# Directions for this task:
Everything in the listing below must be duplicated exactly.

# Data excerpt:
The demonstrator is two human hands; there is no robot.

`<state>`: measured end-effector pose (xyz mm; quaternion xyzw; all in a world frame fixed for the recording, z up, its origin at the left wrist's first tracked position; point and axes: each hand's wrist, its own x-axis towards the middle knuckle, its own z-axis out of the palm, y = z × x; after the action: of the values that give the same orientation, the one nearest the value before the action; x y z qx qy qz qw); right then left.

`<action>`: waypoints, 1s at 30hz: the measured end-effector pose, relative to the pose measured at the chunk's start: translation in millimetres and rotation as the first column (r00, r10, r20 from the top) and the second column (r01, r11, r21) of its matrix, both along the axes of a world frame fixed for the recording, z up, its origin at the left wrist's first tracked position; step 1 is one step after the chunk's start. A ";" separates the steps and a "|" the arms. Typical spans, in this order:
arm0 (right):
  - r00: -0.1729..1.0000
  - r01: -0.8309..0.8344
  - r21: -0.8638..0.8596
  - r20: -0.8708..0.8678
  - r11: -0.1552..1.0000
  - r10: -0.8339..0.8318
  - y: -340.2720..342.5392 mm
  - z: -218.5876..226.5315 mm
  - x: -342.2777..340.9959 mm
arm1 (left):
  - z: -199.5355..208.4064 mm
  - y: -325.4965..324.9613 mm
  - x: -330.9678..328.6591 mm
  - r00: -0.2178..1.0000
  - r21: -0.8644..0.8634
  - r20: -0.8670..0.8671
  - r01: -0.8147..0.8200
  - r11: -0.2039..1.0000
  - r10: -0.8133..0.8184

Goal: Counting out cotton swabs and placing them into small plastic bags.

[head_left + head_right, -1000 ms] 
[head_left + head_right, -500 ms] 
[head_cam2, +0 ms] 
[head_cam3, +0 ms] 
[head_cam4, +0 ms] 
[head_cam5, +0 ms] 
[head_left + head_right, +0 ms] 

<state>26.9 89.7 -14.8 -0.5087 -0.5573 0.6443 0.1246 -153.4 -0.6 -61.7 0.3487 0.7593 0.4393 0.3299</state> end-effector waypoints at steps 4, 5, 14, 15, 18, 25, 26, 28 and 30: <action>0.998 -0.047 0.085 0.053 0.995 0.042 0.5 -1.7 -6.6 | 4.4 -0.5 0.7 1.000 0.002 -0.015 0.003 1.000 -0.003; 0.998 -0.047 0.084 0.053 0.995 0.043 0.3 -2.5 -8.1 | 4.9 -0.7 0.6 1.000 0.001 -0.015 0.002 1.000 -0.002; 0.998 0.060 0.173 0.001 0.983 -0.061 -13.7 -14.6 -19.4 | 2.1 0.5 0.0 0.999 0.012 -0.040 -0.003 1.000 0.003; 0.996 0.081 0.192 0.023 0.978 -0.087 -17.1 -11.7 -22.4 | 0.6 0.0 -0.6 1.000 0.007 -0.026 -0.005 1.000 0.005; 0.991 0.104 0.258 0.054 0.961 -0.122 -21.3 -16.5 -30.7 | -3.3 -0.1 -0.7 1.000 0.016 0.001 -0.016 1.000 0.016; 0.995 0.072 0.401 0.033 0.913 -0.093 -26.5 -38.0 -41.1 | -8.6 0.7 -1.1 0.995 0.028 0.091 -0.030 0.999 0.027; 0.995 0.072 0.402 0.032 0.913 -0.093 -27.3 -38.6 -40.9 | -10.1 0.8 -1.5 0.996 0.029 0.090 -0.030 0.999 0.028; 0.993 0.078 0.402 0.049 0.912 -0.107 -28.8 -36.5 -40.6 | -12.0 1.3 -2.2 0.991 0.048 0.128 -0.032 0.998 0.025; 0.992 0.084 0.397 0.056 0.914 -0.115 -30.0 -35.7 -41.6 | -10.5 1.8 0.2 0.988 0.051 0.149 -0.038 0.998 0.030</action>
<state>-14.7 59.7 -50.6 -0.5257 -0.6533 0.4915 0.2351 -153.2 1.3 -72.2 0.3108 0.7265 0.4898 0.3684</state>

# Reply:
The demonstrator is two human hands; there is no robot.

`<state>`: measured end-effector pose (xyz mm; quaternion xyzw; all in a world frame fixed for the recording, z up, its origin at the left wrist's first tracked position; point and axes: each hand's wrist, its own x-axis towards the middle knuckle, its own z-axis out of the palm, y = z × x; after the action: of the values that give the same orientation, the one nearest the value before the action; x y z qx qy qz qw); right then left.

`<action>`: waypoints, 1s at 30hz: the measured end-effector pose, relative to the pose measured at the chunk's start: translation in millimetres and rotation as the first column (r00, r10, r20 from the top) and the second column (r01, r11, r21) of its matrix, both along the axes of a world frame fixed for the recording, z up, its origin at the left wrist's first tracked position; step 1 is one step after the chunk's start. A ";" separates the steps and a "|" the arms. Typical spans, in this order:
arm0 (right):
  - r00: -0.1729..1.0000
  - r01: -0.8309..0.8344
  - r21: -0.8638..0.8596
  - r20: -0.8708..0.8678
  - r11: -0.1552..1.0000
  - r10: -0.8339..0.8318
  - y: -340.2720..342.5392 mm
  - z: -218.5876..226.5315 mm
  - x: -342.2777..340.9959 mm
arm1 (left):
  - z: -199.5355..208.4064 mm
  - y: -325.4965..324.9613 mm
  - x: -330.9678..328.6591 mm
  - r00: -0.2178..1.0000
  - r21: -0.8644..0.8634
  - r20: -0.8670..0.8671
  - r01: -0.8147..0.8200
  - r11: -0.2039..1.0000
  - r10: -0.8133..0.8184

Goal: Counting out cotton swabs and placing them into small plastic bags.

[head_left + head_right, -1000 ms] 
[head_left + head_right, -500 ms] 
[head_cam2, +0 ms] 
[head_cam3, +0 ms] 
[head_cam4, +0 ms] 
[head_cam5, +0 ms] 
[head_left + head_right, +0 ms] 

<state>26.9 89.7 -14.8 -0.5087 -0.5573 0.6443 0.1246 -153.4 -0.6 -61.7 0.3487 0.7593 0.4393 0.3299</state> end-effector waypoints at steps 4, 5, 14, 15, 18, 25, 26, 28 and 30: <action>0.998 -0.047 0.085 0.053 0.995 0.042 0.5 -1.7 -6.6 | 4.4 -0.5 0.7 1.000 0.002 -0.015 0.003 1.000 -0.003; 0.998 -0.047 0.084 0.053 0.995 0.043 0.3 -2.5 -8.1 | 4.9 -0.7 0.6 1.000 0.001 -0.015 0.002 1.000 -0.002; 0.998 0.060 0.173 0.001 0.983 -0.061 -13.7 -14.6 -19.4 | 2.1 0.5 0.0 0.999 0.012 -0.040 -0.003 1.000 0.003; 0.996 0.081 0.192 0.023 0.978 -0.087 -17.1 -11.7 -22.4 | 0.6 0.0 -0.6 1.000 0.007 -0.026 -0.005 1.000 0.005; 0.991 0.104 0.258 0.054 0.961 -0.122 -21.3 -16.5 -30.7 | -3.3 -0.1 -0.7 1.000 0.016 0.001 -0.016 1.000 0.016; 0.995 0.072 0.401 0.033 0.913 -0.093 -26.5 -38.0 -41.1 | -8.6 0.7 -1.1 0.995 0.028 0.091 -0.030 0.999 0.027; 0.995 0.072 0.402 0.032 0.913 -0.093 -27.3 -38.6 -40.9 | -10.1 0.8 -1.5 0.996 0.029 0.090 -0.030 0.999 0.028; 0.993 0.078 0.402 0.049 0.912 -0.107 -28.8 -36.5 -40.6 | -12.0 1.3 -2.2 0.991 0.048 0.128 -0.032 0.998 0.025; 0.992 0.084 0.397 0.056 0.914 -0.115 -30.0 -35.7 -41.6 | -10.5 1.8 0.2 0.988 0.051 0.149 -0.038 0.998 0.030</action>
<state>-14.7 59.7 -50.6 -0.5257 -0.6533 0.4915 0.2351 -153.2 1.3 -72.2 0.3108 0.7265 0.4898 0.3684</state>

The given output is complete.